• [To do] Which lines hold the string "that"? Copy each of them from the material below.

== Segment start ==

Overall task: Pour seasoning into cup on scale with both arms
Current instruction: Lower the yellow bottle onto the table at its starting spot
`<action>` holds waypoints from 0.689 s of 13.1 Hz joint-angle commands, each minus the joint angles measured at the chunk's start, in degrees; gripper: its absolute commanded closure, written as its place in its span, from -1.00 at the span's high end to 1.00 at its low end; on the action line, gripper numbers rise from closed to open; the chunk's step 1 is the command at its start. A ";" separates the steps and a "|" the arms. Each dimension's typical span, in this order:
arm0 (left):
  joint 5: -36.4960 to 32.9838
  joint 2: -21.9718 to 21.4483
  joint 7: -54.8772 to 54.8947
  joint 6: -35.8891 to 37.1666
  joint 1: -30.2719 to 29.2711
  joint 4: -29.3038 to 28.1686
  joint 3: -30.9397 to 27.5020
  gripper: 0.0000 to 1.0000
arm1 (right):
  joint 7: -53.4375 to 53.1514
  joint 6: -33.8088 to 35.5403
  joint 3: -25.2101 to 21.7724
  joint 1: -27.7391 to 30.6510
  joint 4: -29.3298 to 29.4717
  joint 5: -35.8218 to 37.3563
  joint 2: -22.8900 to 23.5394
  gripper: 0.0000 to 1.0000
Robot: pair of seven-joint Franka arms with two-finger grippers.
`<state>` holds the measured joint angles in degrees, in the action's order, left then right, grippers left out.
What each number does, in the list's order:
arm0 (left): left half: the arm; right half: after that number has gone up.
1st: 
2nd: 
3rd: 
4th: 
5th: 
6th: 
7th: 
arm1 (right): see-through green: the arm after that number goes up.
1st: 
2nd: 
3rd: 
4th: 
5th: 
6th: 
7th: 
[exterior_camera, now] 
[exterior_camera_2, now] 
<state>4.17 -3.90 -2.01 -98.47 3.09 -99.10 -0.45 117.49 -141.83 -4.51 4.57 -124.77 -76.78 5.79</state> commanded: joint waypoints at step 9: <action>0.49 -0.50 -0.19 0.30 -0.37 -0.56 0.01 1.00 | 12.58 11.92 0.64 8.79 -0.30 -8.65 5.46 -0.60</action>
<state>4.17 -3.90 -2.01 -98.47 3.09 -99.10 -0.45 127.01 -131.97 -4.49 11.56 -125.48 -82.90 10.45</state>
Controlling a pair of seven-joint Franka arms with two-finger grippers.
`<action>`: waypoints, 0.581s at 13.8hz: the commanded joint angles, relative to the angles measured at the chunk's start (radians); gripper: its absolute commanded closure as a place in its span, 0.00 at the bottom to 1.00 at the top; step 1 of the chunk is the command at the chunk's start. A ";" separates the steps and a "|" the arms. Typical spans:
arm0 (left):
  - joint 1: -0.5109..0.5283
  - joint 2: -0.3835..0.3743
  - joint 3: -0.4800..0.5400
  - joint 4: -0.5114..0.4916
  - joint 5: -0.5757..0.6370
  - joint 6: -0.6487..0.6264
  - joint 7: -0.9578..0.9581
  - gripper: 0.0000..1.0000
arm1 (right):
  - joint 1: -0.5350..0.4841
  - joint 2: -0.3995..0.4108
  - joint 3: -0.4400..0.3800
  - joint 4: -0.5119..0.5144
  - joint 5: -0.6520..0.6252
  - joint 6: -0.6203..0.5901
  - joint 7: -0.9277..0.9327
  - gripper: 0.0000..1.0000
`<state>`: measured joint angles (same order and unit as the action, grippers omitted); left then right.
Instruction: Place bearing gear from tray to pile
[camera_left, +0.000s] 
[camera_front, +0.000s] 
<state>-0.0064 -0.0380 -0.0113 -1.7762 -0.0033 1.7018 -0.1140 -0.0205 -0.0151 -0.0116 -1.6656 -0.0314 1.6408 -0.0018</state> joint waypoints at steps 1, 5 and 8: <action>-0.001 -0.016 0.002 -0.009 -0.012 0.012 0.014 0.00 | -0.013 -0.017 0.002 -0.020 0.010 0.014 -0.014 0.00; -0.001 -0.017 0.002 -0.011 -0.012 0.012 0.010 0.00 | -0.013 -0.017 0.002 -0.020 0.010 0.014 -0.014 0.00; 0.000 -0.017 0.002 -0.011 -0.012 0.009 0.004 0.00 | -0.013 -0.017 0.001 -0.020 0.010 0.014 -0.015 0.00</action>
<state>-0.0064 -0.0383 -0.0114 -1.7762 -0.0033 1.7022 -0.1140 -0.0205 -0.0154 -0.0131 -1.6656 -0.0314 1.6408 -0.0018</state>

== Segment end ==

• [Result of this task]
arm0 (left): left half: the arm; right half: after that number has gone up.
arm1 (right): see-through green: the arm after that number goes up.

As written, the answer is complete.